As we covered with Resident Evil Village on Mac last year, Apple's temporal MetalFX upsampling is very effective and delivers very good image quality while keeping GPU demands firmly in check. I'd say it's closer to DLSS than FSR2, at least in this title, and it produces excellent results even when working with a quarter of the output resolution. Unfortunately the MetalFX spatial option isn't as useful and doesn't really do much at all for the final image, with a super jagged and raw image bereft of anti-aliasing coverage.
Wrapping up then, Apple's attempts at turning the Mac into a gaming platform before now have been less than satisfactory. Limited market share plus proprietary APIs and tools have kept titles away from the Mac audience, despite Apple putting decent GPUs into most of their computers. With the advent of Apple Silicon, we have seen a handful of high-profile ports, but that only goes so far.

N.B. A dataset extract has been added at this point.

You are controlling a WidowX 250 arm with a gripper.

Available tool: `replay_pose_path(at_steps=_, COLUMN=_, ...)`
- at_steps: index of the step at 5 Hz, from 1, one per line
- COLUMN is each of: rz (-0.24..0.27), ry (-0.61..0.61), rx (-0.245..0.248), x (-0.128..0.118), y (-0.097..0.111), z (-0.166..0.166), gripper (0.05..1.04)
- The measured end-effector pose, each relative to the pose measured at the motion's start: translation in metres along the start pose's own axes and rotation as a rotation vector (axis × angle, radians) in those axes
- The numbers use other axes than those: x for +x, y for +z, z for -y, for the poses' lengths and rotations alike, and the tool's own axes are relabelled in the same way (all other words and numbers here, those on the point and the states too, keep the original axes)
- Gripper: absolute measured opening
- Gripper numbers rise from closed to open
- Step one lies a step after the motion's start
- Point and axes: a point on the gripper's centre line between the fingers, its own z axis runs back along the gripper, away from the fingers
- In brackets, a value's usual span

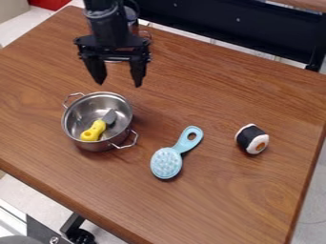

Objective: Move the yellow knife to the left side of the silver pot

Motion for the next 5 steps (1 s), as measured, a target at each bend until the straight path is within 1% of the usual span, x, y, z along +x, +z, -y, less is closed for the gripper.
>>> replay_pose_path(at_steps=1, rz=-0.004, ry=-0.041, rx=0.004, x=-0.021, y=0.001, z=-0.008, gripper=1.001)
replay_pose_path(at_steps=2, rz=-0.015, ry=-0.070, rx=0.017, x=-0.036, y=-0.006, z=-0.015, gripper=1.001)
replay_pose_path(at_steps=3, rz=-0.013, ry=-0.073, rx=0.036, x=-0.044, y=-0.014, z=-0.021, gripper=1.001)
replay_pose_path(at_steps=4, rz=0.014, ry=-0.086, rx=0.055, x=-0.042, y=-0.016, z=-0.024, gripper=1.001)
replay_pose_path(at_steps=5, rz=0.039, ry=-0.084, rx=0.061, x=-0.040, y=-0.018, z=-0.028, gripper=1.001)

The Game Porting Toolkit changes that equation, taking Wine and CrossOver and supercharging them with extremely effective Direct3D to Metal translation. This is a drag-and-drop solution for developers to get games up and running immediately, and can be effectively deployed by users as well. Performance is a slight problem, but hardly an insurmountable one, especially if you have one of the higher-end Apple Silicon devices.
Ultimately, I came away very impressed with Game Porting Toolkit. With Apple continuing to ship advanced graphics technologies, supporting high-end Apple Silicon ports, and now bridging the gap between Mac and PC game development, the future looks bright for gaming on Macs - but it still ultimately depends on the will of publishers to greenlight these ports, developers to implement them and Mac users to demand them.